Он стоял и глядел, тихо любуясь, как широкие, играющие иззелена-золотистыми тенями, упругие волны катятся по полю, прислушивался к еле уловимому теплому, живому шороху вокруг себя, и светло было у него на душе.
Ферма — бревенчатый, неоштукатуренный, убогий домишко с жестяной трубой, откуда сейчас поднимался приветливый дымок, — стояла у большой проезжей дороги. Позади находился низенький покосившийся сарай, разделенный пополам: в одном отделении уютно хрустела сеном старая, добродушная кобыла Мэри, в другом хранился нужный для полевых работ инвентарь. Время от времени на дороге, проезжая мимо, появлялись то неторопливая фермерская повозка, то всадник, рысью скачущий на сытом коне, то громоздкий пассажирский дилижанс в упряжке из шести лошадей, с целой горой привязанной клади на крыше и с кучером, вооруженным длинным бичом. После них на дороге полосой дымилась красноватая пыль.

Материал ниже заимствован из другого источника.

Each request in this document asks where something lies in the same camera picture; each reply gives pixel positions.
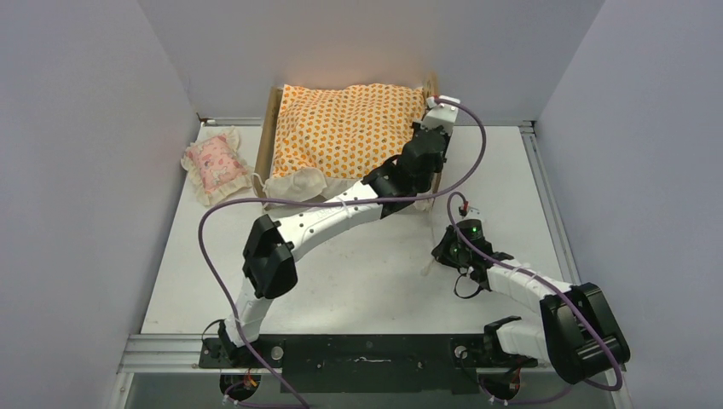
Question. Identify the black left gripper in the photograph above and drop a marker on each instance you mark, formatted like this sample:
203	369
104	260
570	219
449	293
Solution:
446	135

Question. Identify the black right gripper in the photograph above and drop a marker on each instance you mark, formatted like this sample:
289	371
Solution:
442	253

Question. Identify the orange patterned bed cushion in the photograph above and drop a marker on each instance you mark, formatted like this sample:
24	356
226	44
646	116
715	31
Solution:
339	135

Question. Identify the wooden pet bed frame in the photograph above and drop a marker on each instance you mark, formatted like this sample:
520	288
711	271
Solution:
262	141

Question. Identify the pink frilled small pillow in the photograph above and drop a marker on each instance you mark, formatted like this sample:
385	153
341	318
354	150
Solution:
214	167

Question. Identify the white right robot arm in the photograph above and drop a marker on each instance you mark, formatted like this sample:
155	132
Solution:
577	333

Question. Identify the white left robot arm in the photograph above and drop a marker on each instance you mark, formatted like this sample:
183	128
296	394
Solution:
274	247

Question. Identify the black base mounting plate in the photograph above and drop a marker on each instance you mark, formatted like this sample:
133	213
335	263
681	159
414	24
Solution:
385	363

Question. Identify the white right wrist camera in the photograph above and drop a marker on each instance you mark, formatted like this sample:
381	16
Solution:
466	210

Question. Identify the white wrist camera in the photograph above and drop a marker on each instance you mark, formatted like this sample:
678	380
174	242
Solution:
466	210
441	114

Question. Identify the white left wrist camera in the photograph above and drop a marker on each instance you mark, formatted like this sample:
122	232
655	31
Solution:
441	114

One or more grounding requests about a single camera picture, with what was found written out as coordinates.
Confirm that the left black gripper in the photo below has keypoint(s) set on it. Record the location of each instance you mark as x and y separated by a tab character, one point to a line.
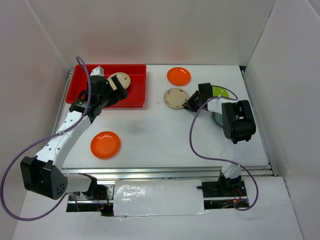
116	97

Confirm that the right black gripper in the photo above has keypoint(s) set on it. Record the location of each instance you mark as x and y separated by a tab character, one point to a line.
190	104

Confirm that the cream floral plate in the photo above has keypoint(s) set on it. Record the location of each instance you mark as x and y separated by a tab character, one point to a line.
122	77
174	98

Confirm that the orange plate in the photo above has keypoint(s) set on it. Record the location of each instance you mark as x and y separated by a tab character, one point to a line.
105	145
178	76

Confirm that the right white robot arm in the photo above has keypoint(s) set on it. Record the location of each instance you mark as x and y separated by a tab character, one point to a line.
237	121

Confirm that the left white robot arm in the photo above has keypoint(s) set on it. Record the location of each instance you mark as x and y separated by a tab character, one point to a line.
42	174

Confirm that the red plastic bin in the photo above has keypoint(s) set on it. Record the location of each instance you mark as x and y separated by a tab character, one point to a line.
136	90

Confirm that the blue white patterned plate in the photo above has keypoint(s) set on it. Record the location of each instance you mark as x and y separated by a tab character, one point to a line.
217	118

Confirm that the green plate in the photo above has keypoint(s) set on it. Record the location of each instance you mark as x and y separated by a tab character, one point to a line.
219	91

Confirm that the white foil cover plate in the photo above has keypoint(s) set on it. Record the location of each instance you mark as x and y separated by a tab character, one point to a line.
158	198

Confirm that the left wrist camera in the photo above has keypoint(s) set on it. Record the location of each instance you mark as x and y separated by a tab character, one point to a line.
97	71

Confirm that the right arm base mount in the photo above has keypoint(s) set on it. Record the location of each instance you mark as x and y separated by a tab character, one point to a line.
219	195

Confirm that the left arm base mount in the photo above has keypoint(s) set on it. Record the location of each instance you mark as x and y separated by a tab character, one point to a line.
101	201

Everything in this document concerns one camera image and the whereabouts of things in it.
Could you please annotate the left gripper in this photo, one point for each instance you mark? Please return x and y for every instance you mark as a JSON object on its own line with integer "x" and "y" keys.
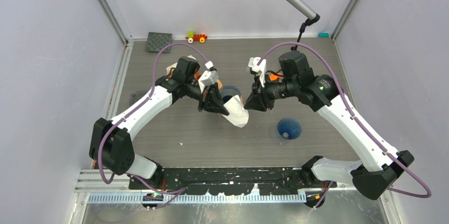
{"x": 213, "y": 101}

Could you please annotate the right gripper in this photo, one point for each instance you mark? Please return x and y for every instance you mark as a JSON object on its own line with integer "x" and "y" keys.
{"x": 258, "y": 100}

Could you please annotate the blue glass dripper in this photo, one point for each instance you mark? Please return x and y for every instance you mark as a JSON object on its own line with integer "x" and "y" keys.
{"x": 229, "y": 91}
{"x": 289, "y": 128}

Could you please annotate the white paper coffee filter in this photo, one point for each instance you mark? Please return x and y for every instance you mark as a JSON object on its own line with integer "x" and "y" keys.
{"x": 238, "y": 115}

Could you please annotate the orange coffee filter box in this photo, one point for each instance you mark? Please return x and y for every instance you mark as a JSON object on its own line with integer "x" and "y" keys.
{"x": 171, "y": 68}

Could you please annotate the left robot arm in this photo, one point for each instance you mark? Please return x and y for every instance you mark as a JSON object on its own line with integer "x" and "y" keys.
{"x": 111, "y": 142}

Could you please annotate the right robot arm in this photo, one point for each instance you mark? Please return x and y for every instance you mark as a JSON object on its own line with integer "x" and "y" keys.
{"x": 376, "y": 169}

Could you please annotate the dark smoky glass dripper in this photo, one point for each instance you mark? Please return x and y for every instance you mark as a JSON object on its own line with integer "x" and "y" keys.
{"x": 136, "y": 96}

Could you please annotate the orange plastic holder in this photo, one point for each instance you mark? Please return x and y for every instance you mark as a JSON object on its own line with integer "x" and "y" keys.
{"x": 274, "y": 76}

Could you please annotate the red toy car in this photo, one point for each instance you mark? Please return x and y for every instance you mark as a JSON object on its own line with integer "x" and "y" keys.
{"x": 193, "y": 37}

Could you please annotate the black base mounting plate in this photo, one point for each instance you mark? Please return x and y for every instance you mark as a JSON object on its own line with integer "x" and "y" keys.
{"x": 230, "y": 181}

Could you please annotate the grey building block baseplate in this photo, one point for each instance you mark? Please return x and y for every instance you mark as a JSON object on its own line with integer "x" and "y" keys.
{"x": 156, "y": 41}

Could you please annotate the teal small block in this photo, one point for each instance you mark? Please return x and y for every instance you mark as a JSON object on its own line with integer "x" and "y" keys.
{"x": 323, "y": 35}

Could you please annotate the wooden ring dripper stand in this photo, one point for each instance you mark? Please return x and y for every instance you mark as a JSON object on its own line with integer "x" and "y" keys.
{"x": 219, "y": 84}

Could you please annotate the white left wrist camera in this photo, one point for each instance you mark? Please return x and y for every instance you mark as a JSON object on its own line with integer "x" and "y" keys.
{"x": 209, "y": 76}

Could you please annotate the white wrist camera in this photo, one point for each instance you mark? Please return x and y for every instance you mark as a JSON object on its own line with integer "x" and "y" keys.
{"x": 257, "y": 66}
{"x": 209, "y": 76}

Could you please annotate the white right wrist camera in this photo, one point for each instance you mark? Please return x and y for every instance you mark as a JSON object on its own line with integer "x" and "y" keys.
{"x": 257, "y": 66}

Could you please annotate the aluminium frame rail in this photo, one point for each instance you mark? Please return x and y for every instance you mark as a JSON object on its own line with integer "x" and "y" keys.
{"x": 113, "y": 21}

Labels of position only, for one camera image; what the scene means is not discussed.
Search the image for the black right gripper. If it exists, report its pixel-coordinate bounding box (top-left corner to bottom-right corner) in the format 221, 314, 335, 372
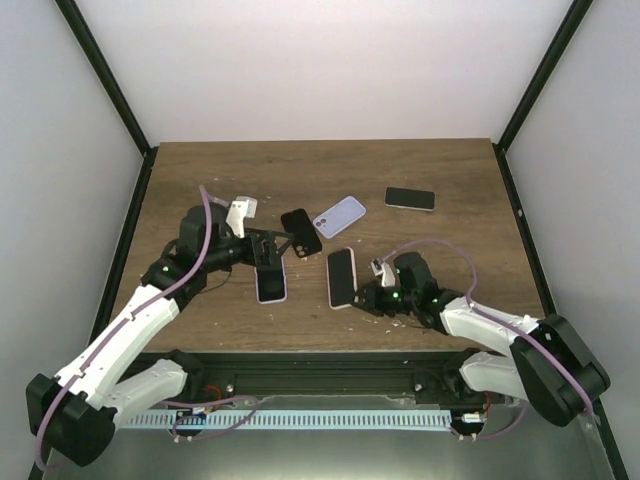
346, 280, 417, 319

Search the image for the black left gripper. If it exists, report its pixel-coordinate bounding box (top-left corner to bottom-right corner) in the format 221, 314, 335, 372
203, 227, 295, 273

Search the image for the black phone case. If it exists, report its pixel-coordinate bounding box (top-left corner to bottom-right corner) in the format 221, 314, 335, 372
281, 208, 322, 258

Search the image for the beige phone case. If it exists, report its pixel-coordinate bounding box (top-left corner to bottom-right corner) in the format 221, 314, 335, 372
325, 246, 359, 311

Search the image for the large lilac phone case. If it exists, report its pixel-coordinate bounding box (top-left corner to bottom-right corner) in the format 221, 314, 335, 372
254, 262, 289, 305

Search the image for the small lilac phone case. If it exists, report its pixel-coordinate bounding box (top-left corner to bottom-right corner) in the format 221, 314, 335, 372
312, 196, 367, 239

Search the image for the silver-edged black phone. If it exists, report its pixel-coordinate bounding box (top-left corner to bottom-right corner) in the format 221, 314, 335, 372
384, 187, 436, 211

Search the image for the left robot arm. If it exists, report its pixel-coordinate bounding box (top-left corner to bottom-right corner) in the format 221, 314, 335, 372
26, 196, 293, 472

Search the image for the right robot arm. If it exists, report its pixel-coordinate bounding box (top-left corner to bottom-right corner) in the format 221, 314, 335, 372
352, 252, 611, 427

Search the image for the light blue slotted strip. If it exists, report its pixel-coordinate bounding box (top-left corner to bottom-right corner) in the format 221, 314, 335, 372
123, 410, 451, 432

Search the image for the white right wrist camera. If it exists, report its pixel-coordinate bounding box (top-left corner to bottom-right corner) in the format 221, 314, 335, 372
370, 258, 396, 288

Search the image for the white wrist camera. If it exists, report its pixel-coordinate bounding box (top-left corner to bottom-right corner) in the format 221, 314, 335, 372
370, 258, 396, 288
226, 196, 258, 238

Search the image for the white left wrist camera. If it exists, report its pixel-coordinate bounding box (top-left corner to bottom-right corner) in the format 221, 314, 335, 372
226, 196, 258, 238

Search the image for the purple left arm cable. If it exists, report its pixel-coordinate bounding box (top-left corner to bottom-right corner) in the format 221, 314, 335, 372
33, 184, 261, 474

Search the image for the black aluminium frame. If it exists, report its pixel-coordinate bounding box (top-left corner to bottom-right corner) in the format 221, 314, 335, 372
27, 0, 632, 480

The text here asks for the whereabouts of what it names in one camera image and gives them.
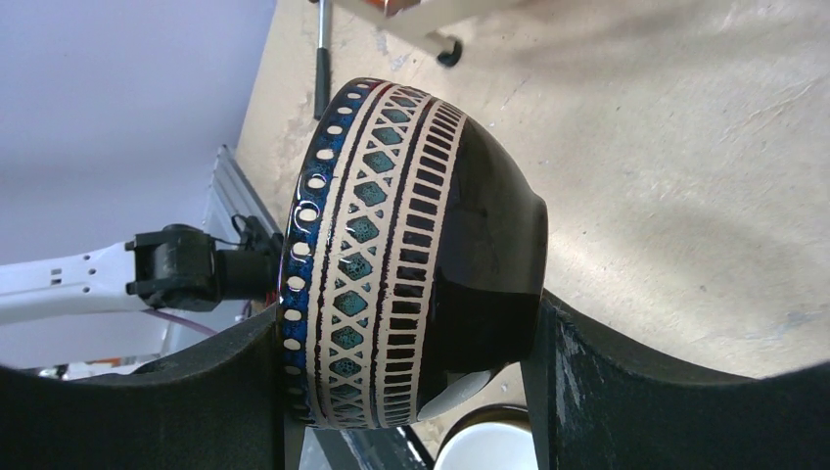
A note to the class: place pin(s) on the black tan geometric bowl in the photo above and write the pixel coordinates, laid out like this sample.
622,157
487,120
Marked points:
413,262

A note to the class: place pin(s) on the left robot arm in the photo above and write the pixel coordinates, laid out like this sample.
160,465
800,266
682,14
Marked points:
179,267

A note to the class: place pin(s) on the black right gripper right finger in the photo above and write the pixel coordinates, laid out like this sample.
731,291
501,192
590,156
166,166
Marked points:
598,399

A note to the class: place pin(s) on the white bowl with dark rim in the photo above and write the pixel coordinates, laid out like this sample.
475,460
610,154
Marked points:
492,437

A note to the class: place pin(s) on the black hammer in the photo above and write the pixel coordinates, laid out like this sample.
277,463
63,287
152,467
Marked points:
322,89

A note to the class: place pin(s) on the stainless steel dish rack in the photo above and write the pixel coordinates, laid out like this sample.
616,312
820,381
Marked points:
418,23

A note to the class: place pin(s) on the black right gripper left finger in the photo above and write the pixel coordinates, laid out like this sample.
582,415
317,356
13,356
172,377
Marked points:
215,405

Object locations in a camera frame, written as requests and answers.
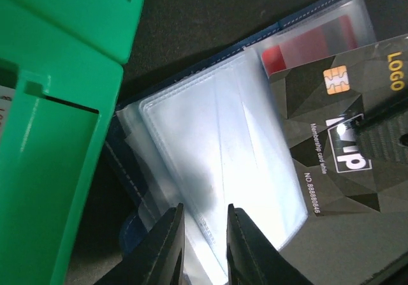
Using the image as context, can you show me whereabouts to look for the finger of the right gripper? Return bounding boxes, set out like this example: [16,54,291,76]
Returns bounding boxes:
[351,96,407,164]

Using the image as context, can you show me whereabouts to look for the red circle credit card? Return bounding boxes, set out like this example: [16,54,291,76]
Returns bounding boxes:
[261,15,358,76]

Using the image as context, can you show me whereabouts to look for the near green plastic bin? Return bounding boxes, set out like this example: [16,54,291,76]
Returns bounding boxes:
[1,61,123,284]

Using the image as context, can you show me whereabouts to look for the middle green plastic bin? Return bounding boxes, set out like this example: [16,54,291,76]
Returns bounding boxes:
[15,0,144,64]

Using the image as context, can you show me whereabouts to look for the blue card holder wallet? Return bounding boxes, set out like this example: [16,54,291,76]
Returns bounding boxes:
[105,0,375,284]

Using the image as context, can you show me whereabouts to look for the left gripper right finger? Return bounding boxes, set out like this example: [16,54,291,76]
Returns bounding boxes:
[226,204,311,285]

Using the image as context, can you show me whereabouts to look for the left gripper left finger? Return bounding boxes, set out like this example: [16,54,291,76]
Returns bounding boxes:
[96,203,185,285]

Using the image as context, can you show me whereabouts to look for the black VIP credit card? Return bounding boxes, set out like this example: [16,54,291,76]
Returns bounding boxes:
[270,35,407,284]

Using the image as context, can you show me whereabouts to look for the green plastic bin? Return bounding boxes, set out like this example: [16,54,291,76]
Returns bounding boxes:
[1,61,123,284]
[15,0,144,64]

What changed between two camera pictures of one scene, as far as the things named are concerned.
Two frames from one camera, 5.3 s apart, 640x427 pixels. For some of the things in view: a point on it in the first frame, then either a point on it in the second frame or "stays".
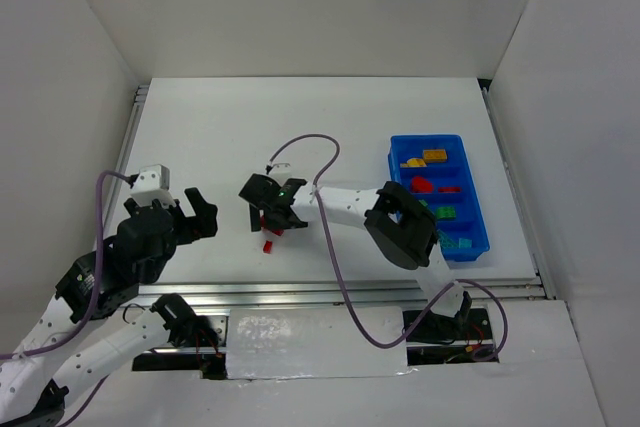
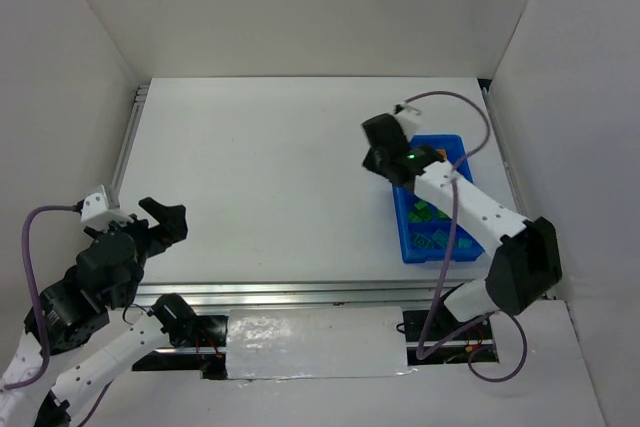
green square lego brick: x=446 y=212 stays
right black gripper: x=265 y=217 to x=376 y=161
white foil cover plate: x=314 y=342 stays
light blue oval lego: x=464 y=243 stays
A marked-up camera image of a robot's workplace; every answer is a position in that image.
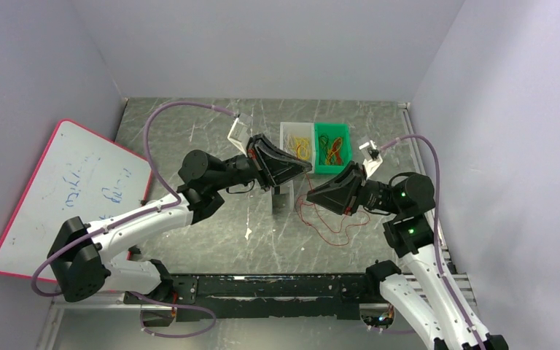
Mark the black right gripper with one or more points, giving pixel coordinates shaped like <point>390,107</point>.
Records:
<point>358,189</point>

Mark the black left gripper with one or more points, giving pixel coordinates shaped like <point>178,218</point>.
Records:
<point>256,161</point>

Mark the clear white plastic bin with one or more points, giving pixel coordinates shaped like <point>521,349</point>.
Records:
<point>298,139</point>

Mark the grey perforated cable spool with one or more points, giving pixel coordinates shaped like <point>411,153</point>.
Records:
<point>283,198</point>

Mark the green plastic bin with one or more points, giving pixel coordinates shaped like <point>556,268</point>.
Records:
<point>333,147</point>

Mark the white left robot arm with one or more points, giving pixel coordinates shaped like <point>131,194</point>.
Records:
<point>82,256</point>

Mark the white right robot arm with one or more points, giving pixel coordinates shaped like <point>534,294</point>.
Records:
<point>442,317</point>

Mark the pink framed whiteboard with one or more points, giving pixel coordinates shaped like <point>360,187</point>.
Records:
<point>79,174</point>

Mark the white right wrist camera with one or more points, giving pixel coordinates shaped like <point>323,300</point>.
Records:
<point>372,158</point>

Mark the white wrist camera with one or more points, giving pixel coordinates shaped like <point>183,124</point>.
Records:
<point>372,158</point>
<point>240,132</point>

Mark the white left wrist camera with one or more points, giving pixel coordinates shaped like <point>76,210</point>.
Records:
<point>240,132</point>

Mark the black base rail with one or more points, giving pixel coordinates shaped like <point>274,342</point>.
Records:
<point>344,296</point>

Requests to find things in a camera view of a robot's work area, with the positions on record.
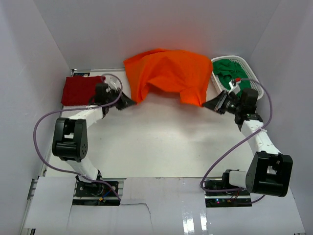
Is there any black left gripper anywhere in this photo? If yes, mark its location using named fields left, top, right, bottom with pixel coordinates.
left=105, top=87, right=136, bottom=110

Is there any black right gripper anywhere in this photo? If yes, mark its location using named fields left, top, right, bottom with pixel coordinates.
left=201, top=90, right=243, bottom=115

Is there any orange t shirt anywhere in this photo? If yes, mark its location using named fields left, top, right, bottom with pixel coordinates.
left=124, top=48, right=213, bottom=106

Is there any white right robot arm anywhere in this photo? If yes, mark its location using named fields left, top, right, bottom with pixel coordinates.
left=203, top=88, right=293, bottom=197

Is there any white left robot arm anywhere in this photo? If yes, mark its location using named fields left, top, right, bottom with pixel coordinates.
left=52, top=83, right=136, bottom=195

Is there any green t shirt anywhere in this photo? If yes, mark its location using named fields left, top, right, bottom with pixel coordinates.
left=213, top=59, right=249, bottom=90

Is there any folded dark red t shirt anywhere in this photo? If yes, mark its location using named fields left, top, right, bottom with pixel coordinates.
left=61, top=76, right=102, bottom=106

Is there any blue label sticker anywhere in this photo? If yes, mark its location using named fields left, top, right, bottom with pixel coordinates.
left=72, top=72, right=90, bottom=77

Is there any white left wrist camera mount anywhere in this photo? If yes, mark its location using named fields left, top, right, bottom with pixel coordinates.
left=106, top=75, right=120, bottom=92

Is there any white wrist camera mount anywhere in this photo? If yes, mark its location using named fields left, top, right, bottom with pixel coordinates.
left=228, top=78, right=241, bottom=95
left=106, top=75, right=120, bottom=92

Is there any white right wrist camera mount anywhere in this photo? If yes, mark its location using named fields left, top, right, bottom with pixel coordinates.
left=228, top=78, right=241, bottom=95

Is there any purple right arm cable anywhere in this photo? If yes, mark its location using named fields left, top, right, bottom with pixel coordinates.
left=201, top=77, right=272, bottom=204

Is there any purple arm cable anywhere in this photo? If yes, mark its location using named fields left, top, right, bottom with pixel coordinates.
left=33, top=73, right=122, bottom=202
left=201, top=77, right=272, bottom=204

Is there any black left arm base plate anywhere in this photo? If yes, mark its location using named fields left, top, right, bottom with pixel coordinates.
left=72, top=181, right=120, bottom=206

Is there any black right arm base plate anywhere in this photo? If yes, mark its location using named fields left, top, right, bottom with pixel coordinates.
left=204, top=178, right=252, bottom=208

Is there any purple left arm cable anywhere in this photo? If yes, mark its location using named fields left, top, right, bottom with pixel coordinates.
left=33, top=73, right=122, bottom=202

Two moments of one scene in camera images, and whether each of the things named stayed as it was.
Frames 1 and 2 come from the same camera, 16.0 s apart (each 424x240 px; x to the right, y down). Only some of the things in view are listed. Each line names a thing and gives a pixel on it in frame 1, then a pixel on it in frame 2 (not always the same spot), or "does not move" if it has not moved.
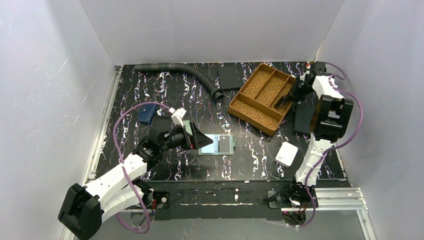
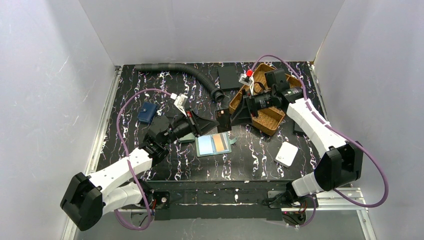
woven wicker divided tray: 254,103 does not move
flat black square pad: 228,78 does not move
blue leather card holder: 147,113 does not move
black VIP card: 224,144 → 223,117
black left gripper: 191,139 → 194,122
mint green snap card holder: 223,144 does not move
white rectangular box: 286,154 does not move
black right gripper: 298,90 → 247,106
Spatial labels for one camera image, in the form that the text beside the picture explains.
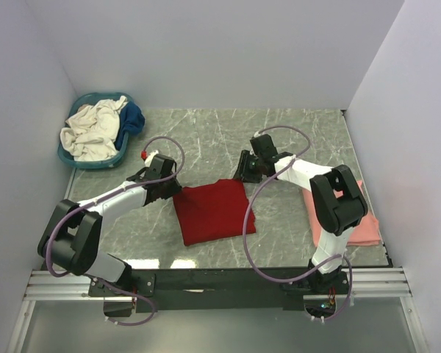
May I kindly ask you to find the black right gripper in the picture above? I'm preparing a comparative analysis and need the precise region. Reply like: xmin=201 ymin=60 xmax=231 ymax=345
xmin=233 ymin=150 xmax=263 ymax=185

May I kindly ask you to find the red t shirt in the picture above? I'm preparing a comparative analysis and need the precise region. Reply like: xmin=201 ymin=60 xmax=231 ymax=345
xmin=173 ymin=179 xmax=248 ymax=246

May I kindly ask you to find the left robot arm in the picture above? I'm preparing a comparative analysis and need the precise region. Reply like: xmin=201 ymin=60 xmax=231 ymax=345
xmin=37 ymin=154 xmax=182 ymax=296

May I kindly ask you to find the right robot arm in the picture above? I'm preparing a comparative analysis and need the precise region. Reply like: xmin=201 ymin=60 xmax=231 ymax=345
xmin=234 ymin=134 xmax=368 ymax=293

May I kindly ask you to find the teal laundry basket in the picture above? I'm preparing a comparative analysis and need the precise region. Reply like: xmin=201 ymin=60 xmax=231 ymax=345
xmin=57 ymin=92 xmax=134 ymax=169

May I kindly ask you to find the blue t shirt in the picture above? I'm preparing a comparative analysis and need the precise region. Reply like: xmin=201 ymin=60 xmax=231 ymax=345
xmin=114 ymin=101 xmax=146 ymax=151

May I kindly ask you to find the cream white t shirt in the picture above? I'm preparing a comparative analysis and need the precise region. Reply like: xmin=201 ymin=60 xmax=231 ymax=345
xmin=60 ymin=96 xmax=128 ymax=162

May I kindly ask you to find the black base beam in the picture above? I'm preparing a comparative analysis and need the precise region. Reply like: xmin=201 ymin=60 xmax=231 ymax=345
xmin=87 ymin=267 xmax=352 ymax=317

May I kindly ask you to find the folded pink t shirt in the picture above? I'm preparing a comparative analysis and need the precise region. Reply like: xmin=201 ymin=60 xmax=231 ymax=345
xmin=302 ymin=189 xmax=381 ymax=247

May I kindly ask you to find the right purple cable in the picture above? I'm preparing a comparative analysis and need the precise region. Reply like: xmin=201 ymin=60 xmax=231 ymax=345
xmin=241 ymin=125 xmax=354 ymax=324

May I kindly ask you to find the purple cable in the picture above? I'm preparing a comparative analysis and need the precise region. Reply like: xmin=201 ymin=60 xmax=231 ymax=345
xmin=241 ymin=125 xmax=354 ymax=324
xmin=46 ymin=135 xmax=186 ymax=327

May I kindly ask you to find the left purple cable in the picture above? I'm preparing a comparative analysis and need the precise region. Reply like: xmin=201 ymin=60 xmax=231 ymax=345
xmin=46 ymin=135 xmax=186 ymax=327

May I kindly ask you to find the aluminium rail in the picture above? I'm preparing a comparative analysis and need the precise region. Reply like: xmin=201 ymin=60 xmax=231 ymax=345
xmin=24 ymin=267 xmax=412 ymax=302

Насвистывая из «Аскольдовой могилы» про дедов, которые живали в старину веселей внучат, направился Турчанинов к своему домику. Недалеко от входа большая, иссеченная топором колода, на которой он рубил дрова. Навеса над входом нет, одна приступка. Из приоткрытой двери, прикрепленной на кожаных петлях, тянуло запахом кофе, запахом горячих лепешек, запахом жареного мяса.
— Как вкусно у тебя пахнет! — весело сказал Иван Васильевич, входя и вешая на гвоздь шляпу с обвисшими полями.
Надин жарила на сковороде шипящие в сале куски солонины, — раскрасневшаяся у плиты, в переднике поверх простенького ситцевого платья, в дешевых башмаках на босу ногу, густые волосы наспех заколоты. В кофейнике на плите бурлил душистый кофе. Большая сковорода с румяными лепешками стояла в открытой духовке. Турчанинов не удержался, подошел сзади к жене, отстегнул верхнюю костяную пуговку и поцеловал белую, нежную, повлажневшую кожу там, где начиналась ложбинка спины, полукругом отделявшаяся от золотистого загара шеи. Потом снова бережно застегнул платье. Занятая своим делом, Надин недовольно повела худенькими плечами.
— Жан!
— Знаешь, Наденька, пшеница почти созрела! — радостно сообщил он, усаживаясь за придвинутый к окну, накрытый белой клеенкой стол. Уже стояли фаянсовые кружки и оловянные тарелки, были положены ножи и вилки с почерневшими деревянными ручками. В стеклянной банке желтел дешевый сахарный песок.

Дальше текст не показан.